These Bathroom Sinks
Show Their Softer Side
July 8, 2003 -- The showstopper on interior designer Victoria DiNardo's tour of her home isn't the marble dining-room table or the Viking stove in the kitchen. It's the basin in her master bath. Resting on a sleek steel base, it's made of mahogany -- yes, wood -- polished to a soft luster. "It's just so striking," says Ms. DiNardo, who spotted the Aquaware fixture at a trade show and decided to get one for herself.
The latest trend on tap in high-end baths is wood, as homeowners looking to set themselves apart shell out for tubs and basins of mahogany, teak and even birch. While the number of sales are still small -- Aquaware has sold about 1,400 of its Structure wood basins world-wide in the last three years -- the wood fixtures do cost as much as $10,000 apiece, after all. Even at that price, Italian maker Agape, which just launched a double tub, says it's had to turn down retailers looking to carry its wood line.
Analysts say the move to wood is all part of the current focus on the bath as a place for pampering and relaxation. And it's not only about fixtures, with makers rolling out everything from wooden bathing benches to $275 bathmats made of teak links. "Traditionally the bath has been a sterile environment with hard, impervious surfaces like porcelain and tile," says Jim Krengel, spokesman for the National Kitchen and Bath Association, a trade group. "Wood adds warmth to the space."
Maybe, but it's also naturally porous, which means it expands when wet, contracts when dry and is prone to warping in wet surroundings. "I'd be interested in talking to someone who had one of these for six or eight years," says Mr. Krengel.
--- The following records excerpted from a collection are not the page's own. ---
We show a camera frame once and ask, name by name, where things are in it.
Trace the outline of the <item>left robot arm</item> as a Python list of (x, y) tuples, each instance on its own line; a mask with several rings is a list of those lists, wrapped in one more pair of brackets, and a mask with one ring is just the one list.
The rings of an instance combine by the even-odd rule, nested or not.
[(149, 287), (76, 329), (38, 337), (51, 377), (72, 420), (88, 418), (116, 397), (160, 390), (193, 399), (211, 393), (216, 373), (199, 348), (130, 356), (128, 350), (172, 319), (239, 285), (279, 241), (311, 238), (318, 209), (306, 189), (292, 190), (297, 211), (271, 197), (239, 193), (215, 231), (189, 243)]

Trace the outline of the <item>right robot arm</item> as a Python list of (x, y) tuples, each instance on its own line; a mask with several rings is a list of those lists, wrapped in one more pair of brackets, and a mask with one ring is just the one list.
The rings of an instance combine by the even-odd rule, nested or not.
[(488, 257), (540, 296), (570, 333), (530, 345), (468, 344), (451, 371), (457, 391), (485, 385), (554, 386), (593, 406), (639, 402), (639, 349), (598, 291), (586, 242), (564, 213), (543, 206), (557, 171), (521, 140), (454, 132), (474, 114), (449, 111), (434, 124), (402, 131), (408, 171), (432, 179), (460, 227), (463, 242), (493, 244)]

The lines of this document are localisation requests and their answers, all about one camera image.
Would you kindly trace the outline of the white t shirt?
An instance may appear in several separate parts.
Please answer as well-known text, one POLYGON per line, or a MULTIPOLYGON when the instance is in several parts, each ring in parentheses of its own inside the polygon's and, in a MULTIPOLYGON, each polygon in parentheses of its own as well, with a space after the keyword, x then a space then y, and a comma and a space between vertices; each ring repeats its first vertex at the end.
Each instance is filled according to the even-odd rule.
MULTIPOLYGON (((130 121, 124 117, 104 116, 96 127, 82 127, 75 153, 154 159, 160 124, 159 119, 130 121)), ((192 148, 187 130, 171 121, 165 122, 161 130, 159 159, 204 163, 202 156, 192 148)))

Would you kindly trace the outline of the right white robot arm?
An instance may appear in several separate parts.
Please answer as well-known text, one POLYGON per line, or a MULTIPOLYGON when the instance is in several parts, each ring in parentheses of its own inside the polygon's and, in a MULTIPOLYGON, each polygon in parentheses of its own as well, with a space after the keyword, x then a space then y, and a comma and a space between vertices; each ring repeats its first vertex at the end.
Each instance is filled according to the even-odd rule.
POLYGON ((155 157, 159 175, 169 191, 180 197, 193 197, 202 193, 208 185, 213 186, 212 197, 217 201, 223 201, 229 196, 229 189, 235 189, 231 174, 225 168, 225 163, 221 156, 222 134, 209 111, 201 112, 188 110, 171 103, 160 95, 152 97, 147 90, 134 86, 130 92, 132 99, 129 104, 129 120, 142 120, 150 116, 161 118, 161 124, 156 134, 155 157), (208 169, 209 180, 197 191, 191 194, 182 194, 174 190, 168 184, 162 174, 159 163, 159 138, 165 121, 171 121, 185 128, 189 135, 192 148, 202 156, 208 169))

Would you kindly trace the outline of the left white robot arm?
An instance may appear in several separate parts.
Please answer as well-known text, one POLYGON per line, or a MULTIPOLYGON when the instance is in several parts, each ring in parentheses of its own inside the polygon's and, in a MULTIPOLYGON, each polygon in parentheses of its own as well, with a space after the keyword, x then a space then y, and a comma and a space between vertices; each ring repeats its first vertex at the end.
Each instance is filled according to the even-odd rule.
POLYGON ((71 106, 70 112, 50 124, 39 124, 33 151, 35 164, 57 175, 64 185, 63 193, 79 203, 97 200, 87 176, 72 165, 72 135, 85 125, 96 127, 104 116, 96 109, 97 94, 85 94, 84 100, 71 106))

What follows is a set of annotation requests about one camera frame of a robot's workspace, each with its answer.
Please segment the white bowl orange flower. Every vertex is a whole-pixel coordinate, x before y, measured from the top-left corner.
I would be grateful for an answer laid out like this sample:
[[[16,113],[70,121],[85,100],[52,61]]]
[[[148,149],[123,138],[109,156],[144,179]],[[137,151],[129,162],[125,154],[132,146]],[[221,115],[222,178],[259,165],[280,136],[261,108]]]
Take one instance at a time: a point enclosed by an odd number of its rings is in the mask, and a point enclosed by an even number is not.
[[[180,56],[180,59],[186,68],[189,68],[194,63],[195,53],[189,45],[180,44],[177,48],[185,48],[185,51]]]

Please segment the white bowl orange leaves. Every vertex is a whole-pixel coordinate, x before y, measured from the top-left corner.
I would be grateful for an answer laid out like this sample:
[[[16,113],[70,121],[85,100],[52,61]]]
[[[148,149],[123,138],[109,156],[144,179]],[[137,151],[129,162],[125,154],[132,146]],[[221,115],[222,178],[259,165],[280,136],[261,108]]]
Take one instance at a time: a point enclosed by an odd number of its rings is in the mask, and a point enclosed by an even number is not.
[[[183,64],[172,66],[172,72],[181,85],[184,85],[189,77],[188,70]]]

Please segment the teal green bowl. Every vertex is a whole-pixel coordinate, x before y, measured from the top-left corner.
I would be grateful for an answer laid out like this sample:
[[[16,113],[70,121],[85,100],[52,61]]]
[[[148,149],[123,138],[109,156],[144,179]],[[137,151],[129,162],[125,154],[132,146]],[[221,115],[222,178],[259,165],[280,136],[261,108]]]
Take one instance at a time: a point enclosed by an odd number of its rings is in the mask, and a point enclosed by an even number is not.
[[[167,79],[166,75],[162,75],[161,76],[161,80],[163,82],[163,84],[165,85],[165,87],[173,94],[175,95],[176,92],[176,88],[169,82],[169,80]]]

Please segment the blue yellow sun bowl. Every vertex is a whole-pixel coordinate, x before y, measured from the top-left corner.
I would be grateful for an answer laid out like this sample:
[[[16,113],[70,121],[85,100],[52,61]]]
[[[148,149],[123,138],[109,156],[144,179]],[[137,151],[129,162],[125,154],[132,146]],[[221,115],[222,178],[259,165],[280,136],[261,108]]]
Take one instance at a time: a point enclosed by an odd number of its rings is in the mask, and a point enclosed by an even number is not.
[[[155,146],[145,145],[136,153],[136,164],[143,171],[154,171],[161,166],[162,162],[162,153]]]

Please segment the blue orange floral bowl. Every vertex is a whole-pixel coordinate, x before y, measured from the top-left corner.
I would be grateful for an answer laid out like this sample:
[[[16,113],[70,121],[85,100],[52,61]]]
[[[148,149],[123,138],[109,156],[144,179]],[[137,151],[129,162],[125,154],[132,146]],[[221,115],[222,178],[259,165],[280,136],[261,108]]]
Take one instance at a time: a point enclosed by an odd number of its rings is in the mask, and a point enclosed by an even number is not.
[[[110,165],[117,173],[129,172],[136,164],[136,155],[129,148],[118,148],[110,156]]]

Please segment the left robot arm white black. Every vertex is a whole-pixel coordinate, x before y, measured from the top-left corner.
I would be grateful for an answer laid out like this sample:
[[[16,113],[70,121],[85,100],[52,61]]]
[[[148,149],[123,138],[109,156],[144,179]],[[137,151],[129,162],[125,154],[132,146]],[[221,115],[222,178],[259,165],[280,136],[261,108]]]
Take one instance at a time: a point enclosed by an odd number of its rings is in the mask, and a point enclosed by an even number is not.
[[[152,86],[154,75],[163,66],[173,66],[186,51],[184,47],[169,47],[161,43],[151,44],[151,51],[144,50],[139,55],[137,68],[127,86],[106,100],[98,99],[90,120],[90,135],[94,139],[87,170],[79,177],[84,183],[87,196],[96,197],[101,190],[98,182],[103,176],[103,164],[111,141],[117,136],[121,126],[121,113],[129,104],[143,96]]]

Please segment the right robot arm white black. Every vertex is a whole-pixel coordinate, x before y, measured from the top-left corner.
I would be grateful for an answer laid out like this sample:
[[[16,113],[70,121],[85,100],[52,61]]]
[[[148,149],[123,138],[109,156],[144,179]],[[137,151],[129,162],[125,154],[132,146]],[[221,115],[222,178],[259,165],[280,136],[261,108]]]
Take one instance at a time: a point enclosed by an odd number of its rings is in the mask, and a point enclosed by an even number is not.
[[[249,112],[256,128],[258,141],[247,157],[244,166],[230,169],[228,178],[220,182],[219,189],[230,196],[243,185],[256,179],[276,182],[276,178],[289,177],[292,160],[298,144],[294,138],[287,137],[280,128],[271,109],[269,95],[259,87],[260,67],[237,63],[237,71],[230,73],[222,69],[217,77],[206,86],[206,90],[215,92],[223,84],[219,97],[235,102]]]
Makers say wood is not a problem, and that the products can handle the water because they've been specially treated. Top Impex's larch versions, for instance, are made from lumber that's been aged for two years, then put in a drying chamber for an additional two weeks. After all that, the pieces are glued together, the fixtures are impregnated with wax (to protect against "blue fungus stain and rotting," says the company) and then coated with a hard-wax oil.
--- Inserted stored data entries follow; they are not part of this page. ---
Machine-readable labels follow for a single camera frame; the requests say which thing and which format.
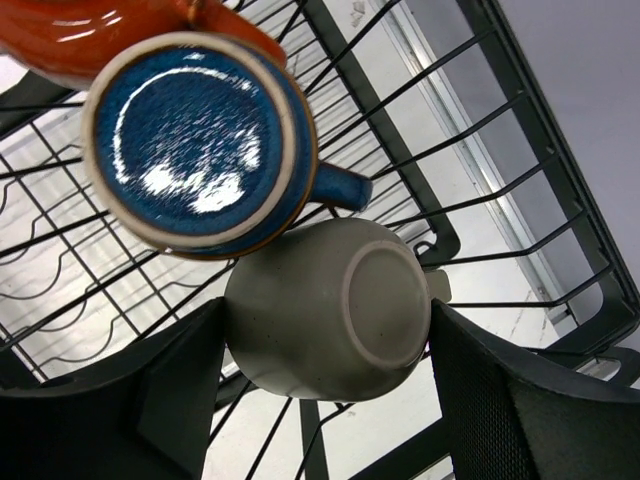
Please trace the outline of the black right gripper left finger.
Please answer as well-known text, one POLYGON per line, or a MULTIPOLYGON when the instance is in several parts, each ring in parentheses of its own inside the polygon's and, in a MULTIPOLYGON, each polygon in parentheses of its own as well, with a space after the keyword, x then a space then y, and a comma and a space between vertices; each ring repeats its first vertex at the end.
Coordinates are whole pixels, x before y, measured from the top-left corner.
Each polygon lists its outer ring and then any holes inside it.
POLYGON ((223 302, 38 387, 1 393, 4 479, 199 479, 224 355, 223 302))

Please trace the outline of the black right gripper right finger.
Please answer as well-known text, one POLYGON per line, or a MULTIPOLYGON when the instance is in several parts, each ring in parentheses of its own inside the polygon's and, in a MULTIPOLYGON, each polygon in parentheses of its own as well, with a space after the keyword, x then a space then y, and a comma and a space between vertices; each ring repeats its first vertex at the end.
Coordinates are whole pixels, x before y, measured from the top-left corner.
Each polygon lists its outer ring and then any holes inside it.
POLYGON ((531 353, 438 300, 429 350, 456 478, 638 478, 638 390, 531 353))

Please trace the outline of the cream round mug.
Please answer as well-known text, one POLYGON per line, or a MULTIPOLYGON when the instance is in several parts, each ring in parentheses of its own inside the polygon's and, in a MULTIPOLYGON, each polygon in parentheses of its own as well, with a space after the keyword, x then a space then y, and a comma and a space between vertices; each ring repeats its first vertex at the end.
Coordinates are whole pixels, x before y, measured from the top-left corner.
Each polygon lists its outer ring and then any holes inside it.
POLYGON ((391 230, 339 218, 241 258, 226 285, 226 342, 270 393, 362 402, 400 386, 427 344, 433 300, 452 297, 391 230))

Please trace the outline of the blue round mug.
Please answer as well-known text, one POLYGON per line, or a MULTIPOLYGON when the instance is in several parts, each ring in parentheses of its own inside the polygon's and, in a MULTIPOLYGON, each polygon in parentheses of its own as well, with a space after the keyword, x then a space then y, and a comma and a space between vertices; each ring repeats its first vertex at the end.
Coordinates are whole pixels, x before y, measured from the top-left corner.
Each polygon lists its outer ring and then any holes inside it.
POLYGON ((243 256, 310 202, 361 211, 372 197, 368 177, 320 159, 295 78, 222 35, 162 34, 116 55, 88 91, 81 137, 103 205, 176 256, 243 256))

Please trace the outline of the orange round mug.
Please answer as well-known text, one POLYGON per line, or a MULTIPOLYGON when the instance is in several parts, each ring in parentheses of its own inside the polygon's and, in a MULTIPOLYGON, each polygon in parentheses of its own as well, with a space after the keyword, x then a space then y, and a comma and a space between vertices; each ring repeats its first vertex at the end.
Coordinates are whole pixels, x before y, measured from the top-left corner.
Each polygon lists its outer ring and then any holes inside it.
POLYGON ((3 1, 1 52, 39 76, 87 89, 122 50, 177 31, 237 37, 285 65, 279 43, 220 1, 3 1))

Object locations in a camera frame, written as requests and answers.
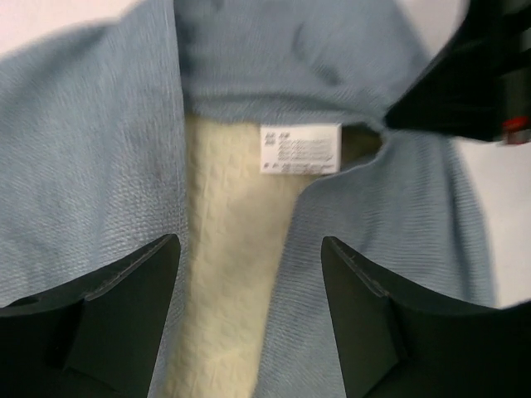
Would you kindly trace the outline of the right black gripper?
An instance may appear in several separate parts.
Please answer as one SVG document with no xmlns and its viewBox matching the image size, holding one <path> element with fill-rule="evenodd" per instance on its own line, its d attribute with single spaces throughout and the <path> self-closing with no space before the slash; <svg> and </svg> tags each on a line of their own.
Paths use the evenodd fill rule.
<svg viewBox="0 0 531 398">
<path fill-rule="evenodd" d="M 530 142 L 530 2 L 469 1 L 456 34 L 388 110 L 392 129 Z"/>
</svg>

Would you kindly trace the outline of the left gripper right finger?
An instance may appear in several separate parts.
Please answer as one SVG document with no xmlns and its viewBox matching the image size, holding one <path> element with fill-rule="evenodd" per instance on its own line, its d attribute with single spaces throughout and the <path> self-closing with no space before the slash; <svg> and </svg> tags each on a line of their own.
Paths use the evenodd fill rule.
<svg viewBox="0 0 531 398">
<path fill-rule="evenodd" d="M 439 294 L 334 237 L 321 261 L 347 397 L 529 396 L 529 303 L 489 308 Z"/>
</svg>

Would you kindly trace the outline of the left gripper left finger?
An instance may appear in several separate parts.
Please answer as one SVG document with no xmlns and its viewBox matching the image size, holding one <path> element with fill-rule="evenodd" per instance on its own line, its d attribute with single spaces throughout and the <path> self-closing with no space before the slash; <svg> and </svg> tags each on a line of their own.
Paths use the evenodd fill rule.
<svg viewBox="0 0 531 398">
<path fill-rule="evenodd" d="M 3 397 L 145 397 L 178 272 L 164 235 L 1 310 Z"/>
</svg>

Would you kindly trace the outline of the striped pillowcase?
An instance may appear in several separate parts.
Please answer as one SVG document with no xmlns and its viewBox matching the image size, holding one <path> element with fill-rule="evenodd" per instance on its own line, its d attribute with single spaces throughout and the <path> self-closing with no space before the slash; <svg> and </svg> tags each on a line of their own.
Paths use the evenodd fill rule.
<svg viewBox="0 0 531 398">
<path fill-rule="evenodd" d="M 495 301 L 454 143 L 384 124 L 429 60 L 388 0 L 142 1 L 3 52 L 1 310 L 176 235 L 145 396 L 166 397 L 188 296 L 186 122 L 254 124 L 260 173 L 313 181 L 295 202 L 251 397 L 344 396 L 325 237 L 452 298 Z"/>
</svg>
Still, you can't exactly break out the Comet when it's time to clean. In fact, some of the new fixtures need to be pretty pampered themselves. Agape suggests not only rubbing its wenge-stained oak tub with hard-wax oil a few times a year, but toweling it off after every bath.
Sabine Girond says she hasn't had to go that far with her Agape wood tub. In fact, her biggest problem was having to wait eight months for delivery because of a production problem overseas (the company says it's since been corrected). "So far everything seems fine," says the Palo Alto, Calif., surgeon. "Knock on wood."